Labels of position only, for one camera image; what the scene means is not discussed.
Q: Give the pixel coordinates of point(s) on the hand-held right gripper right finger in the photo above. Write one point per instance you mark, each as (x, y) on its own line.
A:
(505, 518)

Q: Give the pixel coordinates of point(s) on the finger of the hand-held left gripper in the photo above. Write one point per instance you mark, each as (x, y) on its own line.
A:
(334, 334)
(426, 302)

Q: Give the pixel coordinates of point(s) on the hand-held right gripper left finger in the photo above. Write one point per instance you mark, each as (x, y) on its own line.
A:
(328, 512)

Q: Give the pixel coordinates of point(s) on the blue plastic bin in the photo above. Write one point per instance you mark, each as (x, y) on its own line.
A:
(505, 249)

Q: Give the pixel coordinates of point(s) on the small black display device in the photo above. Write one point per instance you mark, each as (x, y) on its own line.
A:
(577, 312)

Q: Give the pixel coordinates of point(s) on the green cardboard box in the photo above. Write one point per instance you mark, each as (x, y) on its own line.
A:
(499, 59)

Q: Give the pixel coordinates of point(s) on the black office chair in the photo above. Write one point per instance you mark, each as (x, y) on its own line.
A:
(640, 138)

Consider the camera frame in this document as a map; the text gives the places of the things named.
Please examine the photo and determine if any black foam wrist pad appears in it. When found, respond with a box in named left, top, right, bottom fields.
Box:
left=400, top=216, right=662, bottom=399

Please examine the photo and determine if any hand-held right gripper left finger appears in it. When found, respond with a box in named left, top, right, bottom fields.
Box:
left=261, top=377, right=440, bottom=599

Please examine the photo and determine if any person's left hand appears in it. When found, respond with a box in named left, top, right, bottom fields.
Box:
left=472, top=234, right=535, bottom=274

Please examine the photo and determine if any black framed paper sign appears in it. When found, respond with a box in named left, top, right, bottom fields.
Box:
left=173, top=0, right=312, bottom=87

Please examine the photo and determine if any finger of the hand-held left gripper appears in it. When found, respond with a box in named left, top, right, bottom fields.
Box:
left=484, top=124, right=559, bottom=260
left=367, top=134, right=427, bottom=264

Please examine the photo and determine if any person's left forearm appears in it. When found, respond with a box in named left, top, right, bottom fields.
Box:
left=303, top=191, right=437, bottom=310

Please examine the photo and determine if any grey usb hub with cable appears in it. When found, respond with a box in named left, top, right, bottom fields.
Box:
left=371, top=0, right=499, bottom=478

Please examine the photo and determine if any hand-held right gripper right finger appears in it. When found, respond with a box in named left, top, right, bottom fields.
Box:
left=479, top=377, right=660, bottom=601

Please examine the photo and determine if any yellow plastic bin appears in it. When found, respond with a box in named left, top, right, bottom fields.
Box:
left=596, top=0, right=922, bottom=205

———

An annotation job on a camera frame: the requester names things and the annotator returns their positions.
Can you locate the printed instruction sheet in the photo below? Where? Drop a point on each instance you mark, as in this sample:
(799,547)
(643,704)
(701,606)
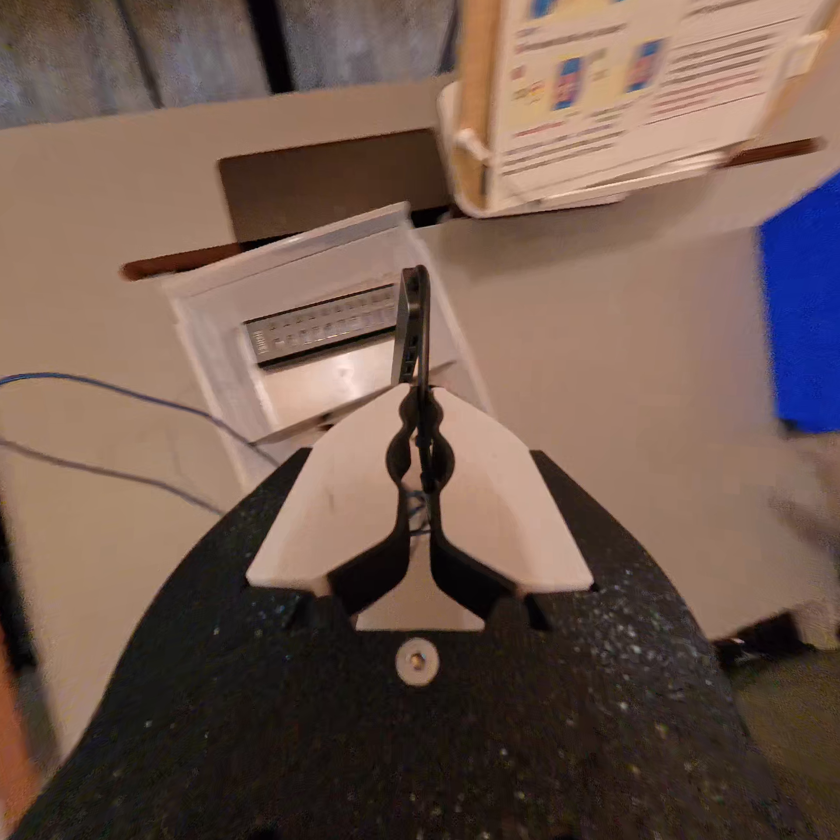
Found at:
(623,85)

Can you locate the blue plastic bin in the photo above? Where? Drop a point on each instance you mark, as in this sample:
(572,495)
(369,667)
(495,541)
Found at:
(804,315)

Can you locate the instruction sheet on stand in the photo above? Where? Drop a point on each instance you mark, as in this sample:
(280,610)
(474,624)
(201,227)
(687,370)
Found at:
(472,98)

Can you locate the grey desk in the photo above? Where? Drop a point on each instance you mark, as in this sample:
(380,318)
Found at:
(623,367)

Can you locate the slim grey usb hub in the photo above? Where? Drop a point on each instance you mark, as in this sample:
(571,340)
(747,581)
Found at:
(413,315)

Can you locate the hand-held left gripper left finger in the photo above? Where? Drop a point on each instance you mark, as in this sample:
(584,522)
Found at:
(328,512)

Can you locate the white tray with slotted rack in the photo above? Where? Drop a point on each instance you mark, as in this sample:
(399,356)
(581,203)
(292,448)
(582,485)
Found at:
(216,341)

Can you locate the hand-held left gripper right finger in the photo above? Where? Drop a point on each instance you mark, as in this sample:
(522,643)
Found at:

———

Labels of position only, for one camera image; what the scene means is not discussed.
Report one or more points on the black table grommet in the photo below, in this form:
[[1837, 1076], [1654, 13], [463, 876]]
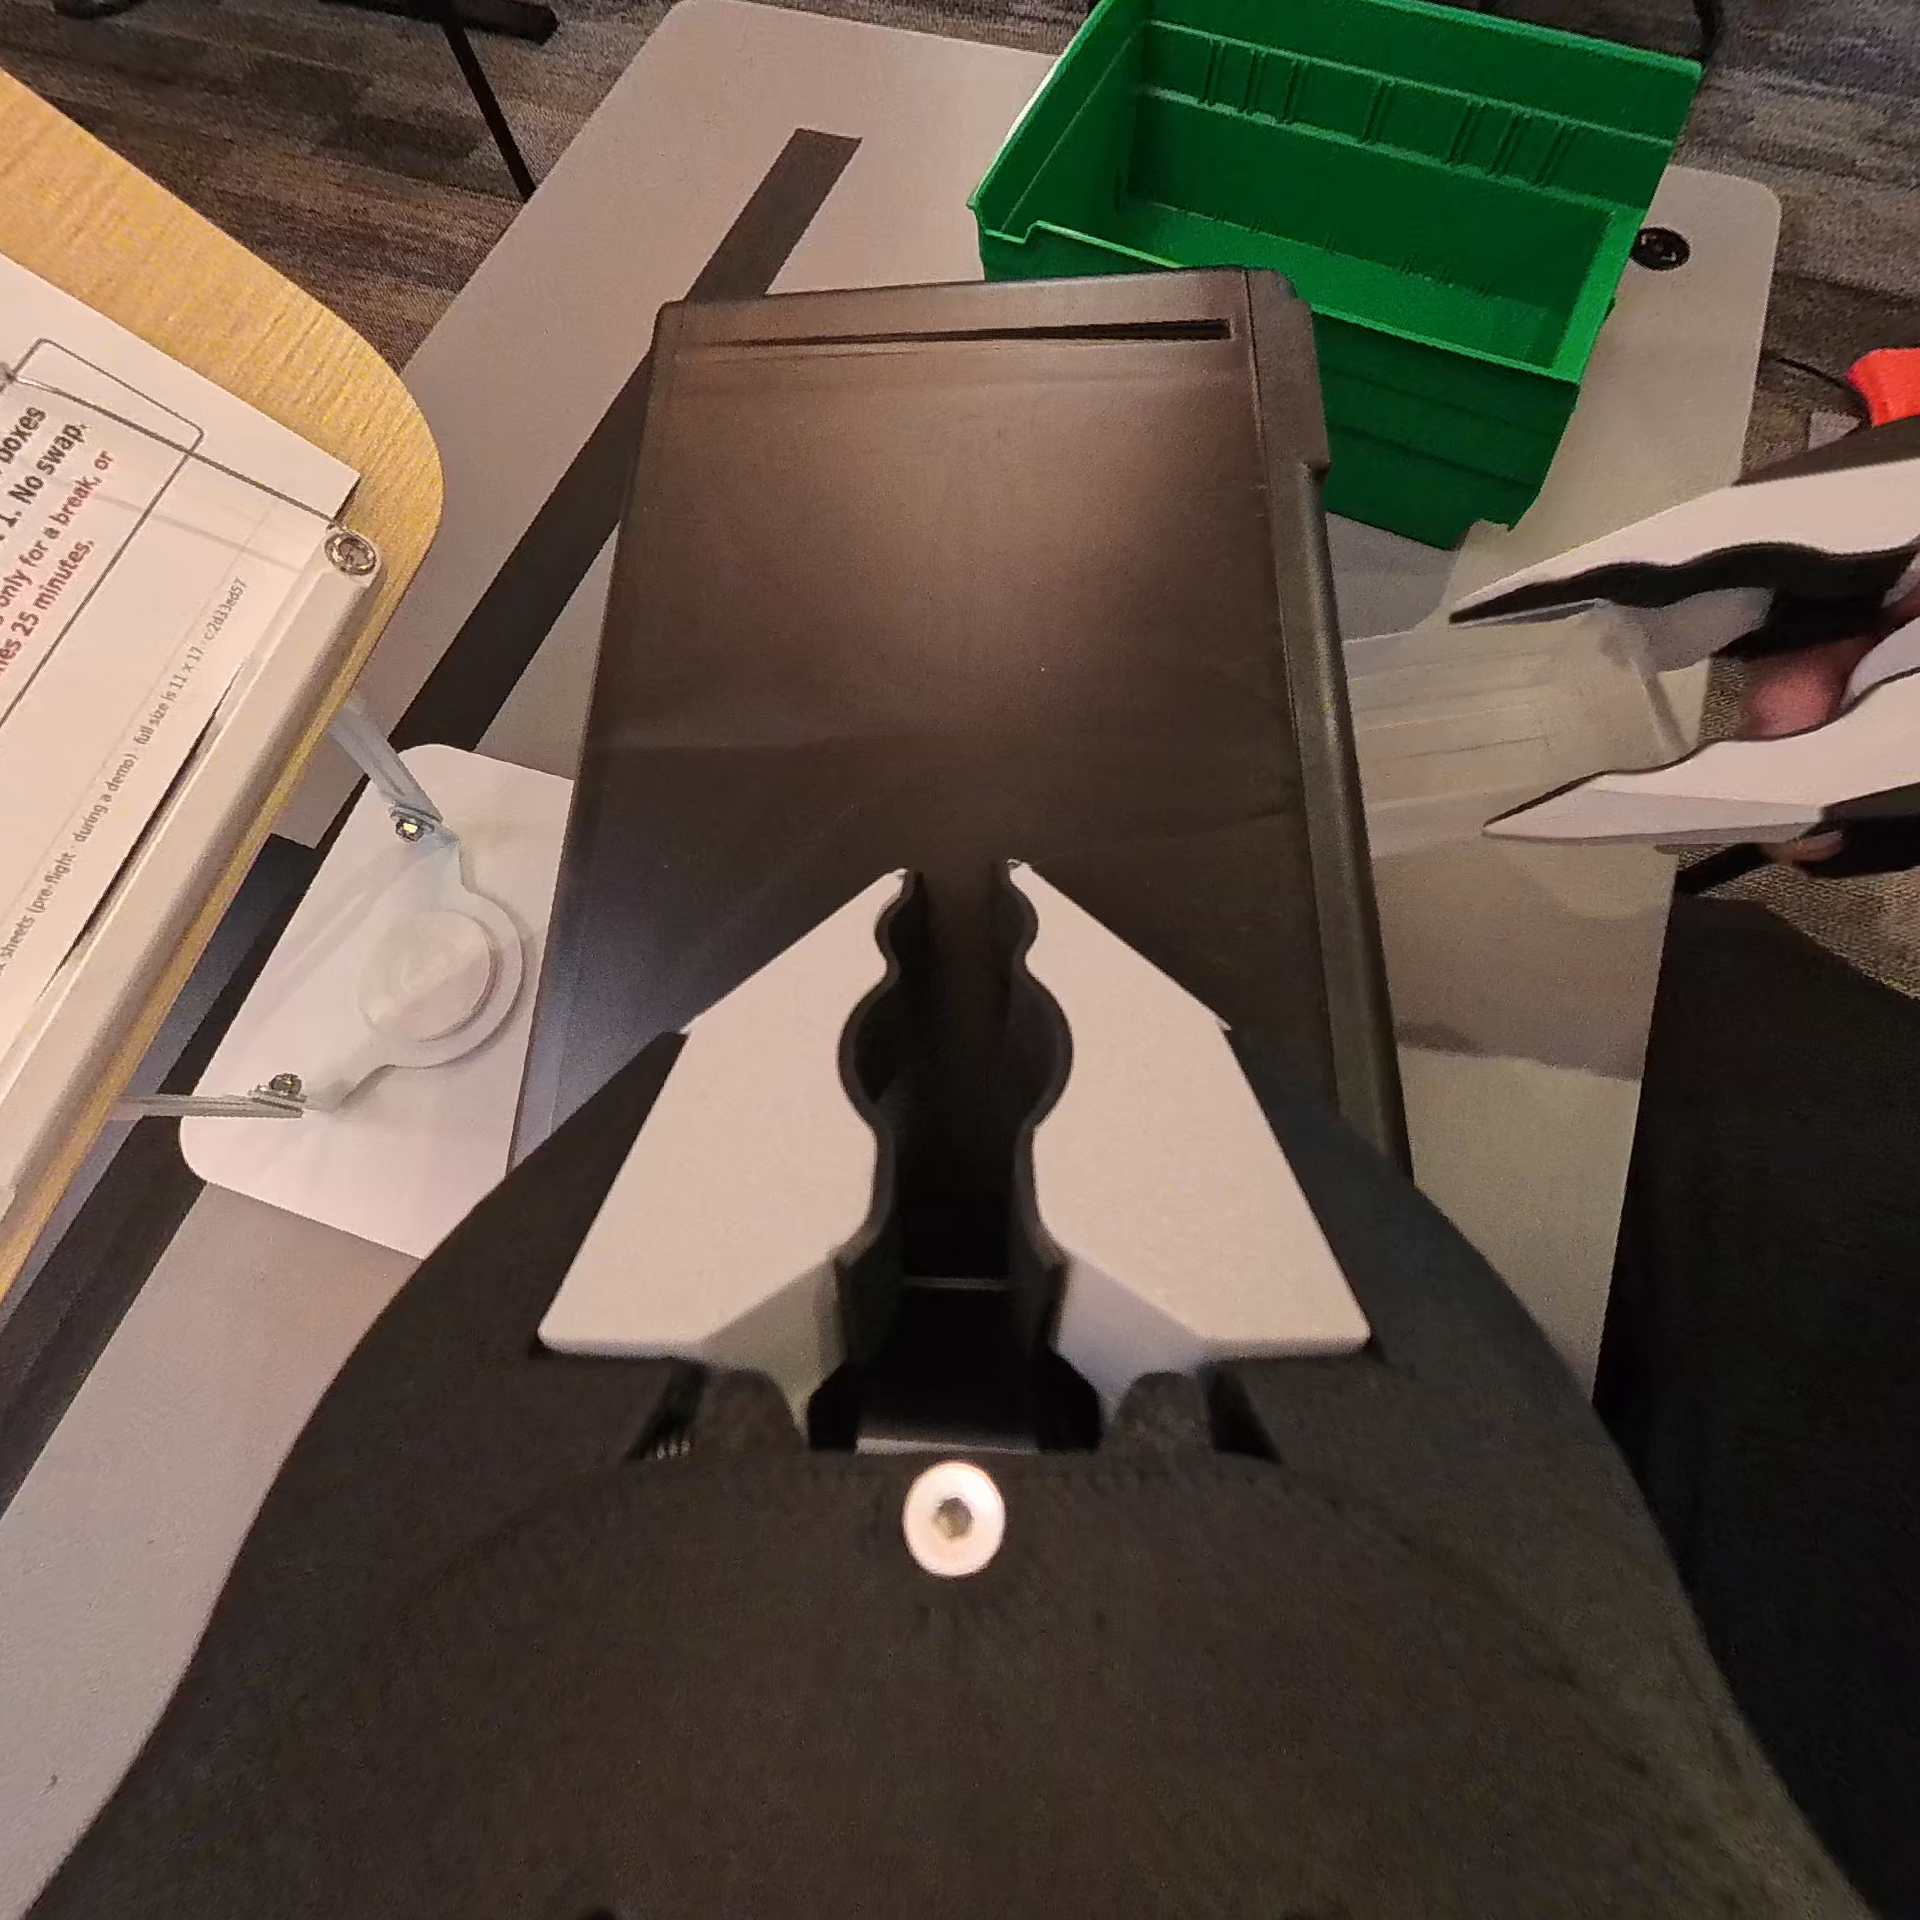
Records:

———

What is the number of lines above that contain "instruction"? Answer with that number only.

2